▶ [EXERCISE BRIEF]
The line containing "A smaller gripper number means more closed" marks the end: output every line of the data up to it, and that line too, exactly as written.

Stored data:

◇ ◇ ◇ ◇

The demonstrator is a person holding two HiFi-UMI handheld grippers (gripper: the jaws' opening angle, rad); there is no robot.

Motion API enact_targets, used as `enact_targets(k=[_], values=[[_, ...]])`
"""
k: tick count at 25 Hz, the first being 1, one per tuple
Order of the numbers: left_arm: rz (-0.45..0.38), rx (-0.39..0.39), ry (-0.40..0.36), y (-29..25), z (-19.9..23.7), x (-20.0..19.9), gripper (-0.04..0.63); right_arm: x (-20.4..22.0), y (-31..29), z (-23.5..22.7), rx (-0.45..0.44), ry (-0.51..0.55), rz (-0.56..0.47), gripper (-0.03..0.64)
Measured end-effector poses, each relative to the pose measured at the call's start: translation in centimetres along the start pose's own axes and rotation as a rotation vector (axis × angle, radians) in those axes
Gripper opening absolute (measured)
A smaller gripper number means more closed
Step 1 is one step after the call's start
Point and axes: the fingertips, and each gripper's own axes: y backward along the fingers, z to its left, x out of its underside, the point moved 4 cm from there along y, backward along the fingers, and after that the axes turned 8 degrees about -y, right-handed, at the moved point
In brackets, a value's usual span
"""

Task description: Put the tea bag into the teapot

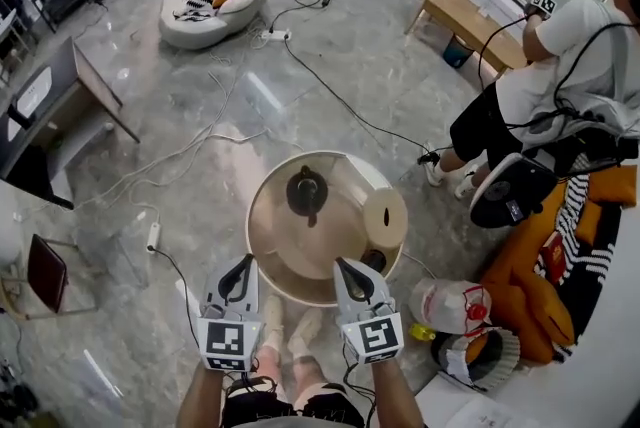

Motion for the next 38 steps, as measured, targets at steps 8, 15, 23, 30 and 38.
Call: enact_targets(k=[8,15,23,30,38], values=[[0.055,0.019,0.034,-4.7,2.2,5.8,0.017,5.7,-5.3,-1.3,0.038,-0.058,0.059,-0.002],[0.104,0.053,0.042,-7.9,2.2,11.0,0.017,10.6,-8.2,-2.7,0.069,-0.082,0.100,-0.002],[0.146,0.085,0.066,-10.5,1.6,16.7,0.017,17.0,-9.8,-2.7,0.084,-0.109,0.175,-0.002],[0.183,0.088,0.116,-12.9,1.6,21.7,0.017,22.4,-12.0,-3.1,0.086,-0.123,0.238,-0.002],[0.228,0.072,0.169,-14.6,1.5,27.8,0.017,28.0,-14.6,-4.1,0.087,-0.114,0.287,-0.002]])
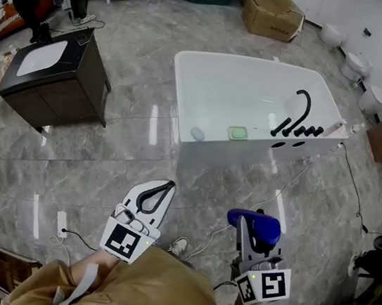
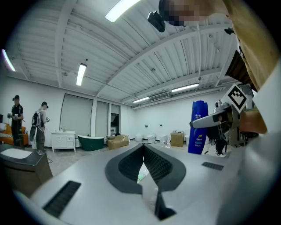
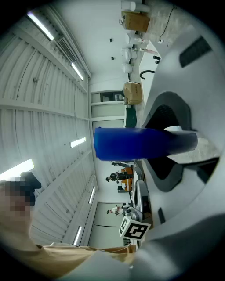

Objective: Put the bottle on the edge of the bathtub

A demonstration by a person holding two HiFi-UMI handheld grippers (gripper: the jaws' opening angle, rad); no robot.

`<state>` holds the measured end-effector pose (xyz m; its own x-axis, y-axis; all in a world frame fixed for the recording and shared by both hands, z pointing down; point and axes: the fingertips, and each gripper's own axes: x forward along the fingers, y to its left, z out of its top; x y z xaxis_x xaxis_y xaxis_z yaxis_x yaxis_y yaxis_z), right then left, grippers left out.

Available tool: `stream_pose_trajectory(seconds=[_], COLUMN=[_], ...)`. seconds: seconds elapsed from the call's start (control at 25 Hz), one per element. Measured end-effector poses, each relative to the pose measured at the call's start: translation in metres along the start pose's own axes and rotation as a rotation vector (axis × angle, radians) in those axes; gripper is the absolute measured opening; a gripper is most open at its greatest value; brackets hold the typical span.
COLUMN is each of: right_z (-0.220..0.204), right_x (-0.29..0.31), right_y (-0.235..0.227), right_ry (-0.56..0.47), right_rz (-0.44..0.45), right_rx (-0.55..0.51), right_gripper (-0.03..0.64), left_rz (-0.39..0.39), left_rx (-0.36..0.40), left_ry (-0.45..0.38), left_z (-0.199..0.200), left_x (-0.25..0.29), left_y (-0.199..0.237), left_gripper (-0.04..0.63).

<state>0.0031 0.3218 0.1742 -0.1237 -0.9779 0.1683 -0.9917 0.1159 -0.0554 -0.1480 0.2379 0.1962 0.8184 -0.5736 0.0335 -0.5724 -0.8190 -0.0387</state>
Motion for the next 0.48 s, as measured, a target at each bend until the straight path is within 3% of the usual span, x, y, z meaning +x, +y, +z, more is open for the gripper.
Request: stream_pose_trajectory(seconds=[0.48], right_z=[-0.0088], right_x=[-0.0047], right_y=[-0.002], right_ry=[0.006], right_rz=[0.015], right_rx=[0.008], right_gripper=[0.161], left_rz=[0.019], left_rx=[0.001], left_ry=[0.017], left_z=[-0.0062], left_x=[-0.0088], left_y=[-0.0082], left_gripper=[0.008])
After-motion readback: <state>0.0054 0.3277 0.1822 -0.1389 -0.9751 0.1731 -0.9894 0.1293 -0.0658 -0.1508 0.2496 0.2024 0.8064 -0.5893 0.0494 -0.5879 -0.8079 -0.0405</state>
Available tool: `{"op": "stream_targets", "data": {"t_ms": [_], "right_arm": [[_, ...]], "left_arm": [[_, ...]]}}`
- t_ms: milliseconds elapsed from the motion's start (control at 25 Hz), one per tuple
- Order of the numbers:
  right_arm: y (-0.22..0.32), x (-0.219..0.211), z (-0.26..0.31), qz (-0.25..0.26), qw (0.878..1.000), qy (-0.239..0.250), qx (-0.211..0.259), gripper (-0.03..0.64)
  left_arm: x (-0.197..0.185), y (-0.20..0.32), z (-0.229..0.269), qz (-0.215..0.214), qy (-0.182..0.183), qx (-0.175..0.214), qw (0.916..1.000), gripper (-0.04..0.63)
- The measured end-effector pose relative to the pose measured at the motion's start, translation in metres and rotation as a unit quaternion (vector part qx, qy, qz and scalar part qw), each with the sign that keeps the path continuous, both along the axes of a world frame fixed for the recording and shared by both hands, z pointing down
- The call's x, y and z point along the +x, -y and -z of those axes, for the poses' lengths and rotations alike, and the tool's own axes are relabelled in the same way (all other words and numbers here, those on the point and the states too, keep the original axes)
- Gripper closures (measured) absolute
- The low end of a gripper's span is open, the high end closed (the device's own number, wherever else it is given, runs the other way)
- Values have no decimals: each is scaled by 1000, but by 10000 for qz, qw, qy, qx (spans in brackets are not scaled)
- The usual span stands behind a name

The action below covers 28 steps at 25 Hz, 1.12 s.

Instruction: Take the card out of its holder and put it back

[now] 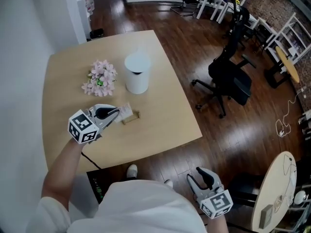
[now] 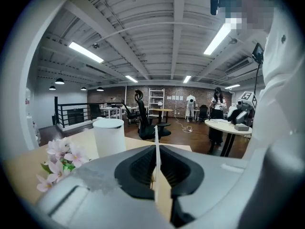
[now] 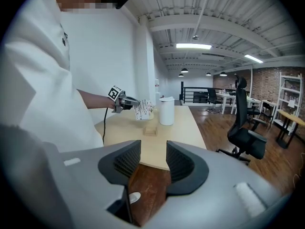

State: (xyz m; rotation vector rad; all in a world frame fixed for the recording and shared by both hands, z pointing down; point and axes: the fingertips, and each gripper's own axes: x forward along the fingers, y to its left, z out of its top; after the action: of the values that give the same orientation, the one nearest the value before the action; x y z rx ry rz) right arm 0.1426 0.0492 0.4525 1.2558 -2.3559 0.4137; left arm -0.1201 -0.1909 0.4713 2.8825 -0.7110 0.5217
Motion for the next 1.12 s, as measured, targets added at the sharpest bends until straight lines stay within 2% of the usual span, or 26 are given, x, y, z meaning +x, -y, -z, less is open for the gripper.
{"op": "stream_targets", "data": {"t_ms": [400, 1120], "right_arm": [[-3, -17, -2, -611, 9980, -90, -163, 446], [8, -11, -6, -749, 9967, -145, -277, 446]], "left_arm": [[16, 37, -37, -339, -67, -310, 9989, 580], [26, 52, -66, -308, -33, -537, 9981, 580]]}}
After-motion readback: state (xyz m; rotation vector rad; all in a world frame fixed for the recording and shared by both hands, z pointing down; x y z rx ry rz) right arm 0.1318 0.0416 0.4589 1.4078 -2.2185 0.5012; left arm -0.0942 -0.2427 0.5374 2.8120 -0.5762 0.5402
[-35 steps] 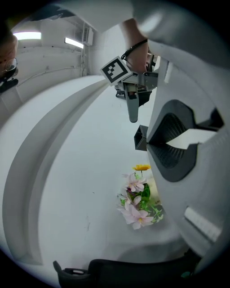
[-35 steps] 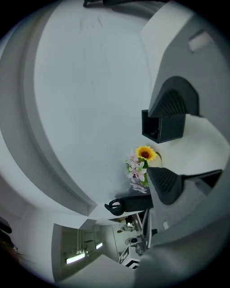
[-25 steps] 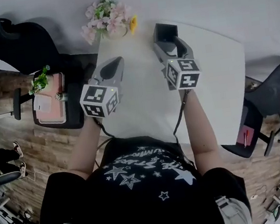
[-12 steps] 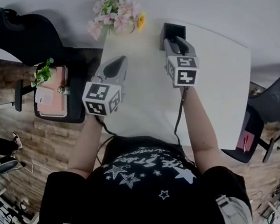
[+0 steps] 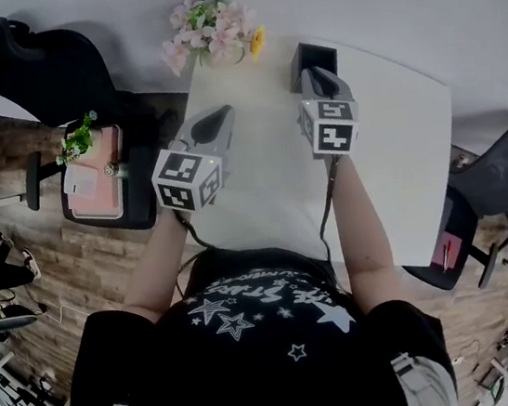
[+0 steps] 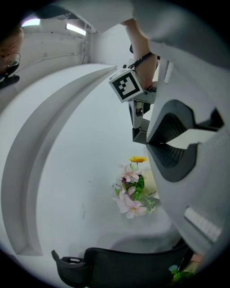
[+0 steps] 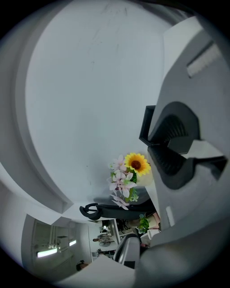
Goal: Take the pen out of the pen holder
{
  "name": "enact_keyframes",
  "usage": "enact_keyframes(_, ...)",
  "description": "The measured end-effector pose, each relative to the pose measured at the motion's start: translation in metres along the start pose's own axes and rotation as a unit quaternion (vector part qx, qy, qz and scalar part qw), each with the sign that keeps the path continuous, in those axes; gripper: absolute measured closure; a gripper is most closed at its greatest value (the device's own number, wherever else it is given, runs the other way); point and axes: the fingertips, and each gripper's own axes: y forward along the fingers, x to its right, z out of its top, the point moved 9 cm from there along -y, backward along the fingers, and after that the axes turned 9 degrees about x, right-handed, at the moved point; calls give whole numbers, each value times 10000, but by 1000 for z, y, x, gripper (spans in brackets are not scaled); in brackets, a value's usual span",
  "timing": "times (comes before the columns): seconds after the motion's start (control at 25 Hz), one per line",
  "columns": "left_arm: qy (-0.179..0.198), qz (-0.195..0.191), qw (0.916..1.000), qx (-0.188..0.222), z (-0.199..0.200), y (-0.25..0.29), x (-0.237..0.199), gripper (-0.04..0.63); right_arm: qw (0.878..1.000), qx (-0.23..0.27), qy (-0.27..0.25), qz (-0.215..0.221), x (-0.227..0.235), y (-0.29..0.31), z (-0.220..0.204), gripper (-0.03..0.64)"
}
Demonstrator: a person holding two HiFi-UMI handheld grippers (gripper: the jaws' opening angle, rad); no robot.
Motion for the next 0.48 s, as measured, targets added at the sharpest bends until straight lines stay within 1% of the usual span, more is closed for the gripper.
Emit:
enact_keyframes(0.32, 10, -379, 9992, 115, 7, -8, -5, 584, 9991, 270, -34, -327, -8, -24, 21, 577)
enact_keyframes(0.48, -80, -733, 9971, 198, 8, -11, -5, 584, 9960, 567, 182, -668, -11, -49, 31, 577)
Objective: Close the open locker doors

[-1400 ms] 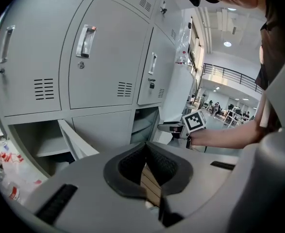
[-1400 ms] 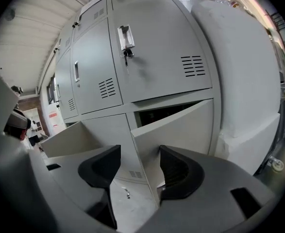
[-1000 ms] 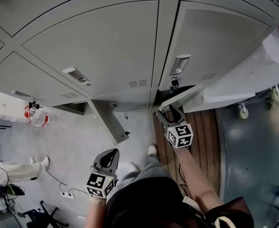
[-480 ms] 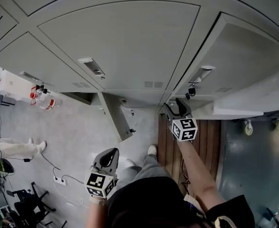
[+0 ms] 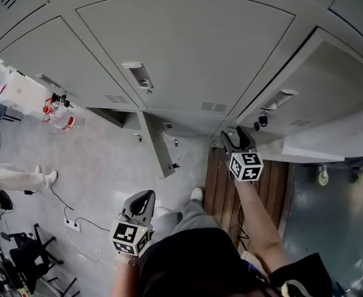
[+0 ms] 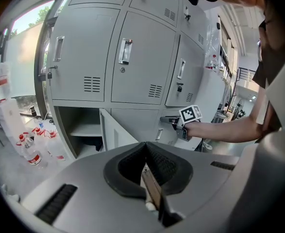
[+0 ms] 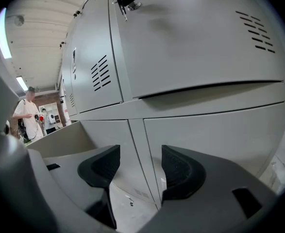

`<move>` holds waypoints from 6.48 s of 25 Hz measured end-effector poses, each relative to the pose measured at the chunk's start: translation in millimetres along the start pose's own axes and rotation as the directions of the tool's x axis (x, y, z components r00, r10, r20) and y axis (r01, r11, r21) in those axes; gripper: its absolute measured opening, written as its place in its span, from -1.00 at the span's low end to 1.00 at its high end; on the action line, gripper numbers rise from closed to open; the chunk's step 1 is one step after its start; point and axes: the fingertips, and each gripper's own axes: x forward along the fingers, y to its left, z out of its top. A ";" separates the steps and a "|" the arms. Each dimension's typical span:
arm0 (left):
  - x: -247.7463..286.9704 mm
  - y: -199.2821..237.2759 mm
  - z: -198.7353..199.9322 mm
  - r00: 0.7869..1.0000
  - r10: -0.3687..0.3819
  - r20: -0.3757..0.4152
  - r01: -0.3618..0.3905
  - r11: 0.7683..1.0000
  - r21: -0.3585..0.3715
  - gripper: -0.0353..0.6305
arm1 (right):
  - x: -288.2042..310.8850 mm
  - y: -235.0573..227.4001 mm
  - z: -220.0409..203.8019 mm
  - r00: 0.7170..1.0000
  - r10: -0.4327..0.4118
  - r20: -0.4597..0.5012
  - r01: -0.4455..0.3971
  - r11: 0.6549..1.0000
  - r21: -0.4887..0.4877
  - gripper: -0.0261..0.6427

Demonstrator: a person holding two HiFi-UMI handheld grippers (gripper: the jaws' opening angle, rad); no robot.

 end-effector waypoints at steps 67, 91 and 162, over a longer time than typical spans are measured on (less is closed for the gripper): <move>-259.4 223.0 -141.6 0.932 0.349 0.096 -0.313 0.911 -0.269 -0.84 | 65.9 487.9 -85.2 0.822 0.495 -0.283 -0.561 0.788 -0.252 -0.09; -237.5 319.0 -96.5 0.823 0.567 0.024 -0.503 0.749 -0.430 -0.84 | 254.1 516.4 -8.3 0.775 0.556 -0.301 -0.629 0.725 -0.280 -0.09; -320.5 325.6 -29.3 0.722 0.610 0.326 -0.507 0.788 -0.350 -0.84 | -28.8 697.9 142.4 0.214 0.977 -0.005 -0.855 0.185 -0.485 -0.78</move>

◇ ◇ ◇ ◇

▶ [EXERCISE RESULT]
The demonstrator is a person holding two HiFi-UMI handheld grippers (gripper: the jaws' opening angle, rad); there is no robot.

Motion API enact_targets, used as `enact_targets(k=[_], values=[[_, ...]])`
"""
k: tick count at 25 Hz, the first being 1, one per tuple
Order of the numbers: left_arm: rz (-0.45..0.38), rx (-0.39..0.39), ry (-0.40..0.36), y (-29..25), z (-19.9..23.7), x (-20.0..19.9), gripper (-0.04..0.63); right_arm: x (-20.4..22.0), y (-31..29), z (-23.5..22.7), rx (-0.45..0.44), ry (-0.51..0.55), rz (-0.56..0.47), gripper (-0.03..0.64)
Measured end-effector poses, each relative to the pose measured at the call's start: translation in centimetres along the start pose's own axes and rotation as a rotation vector (axis × angle, radians) in those axes
Gripper opening absolute (measured)
A smaller gripper number means more closed

The exercise is done.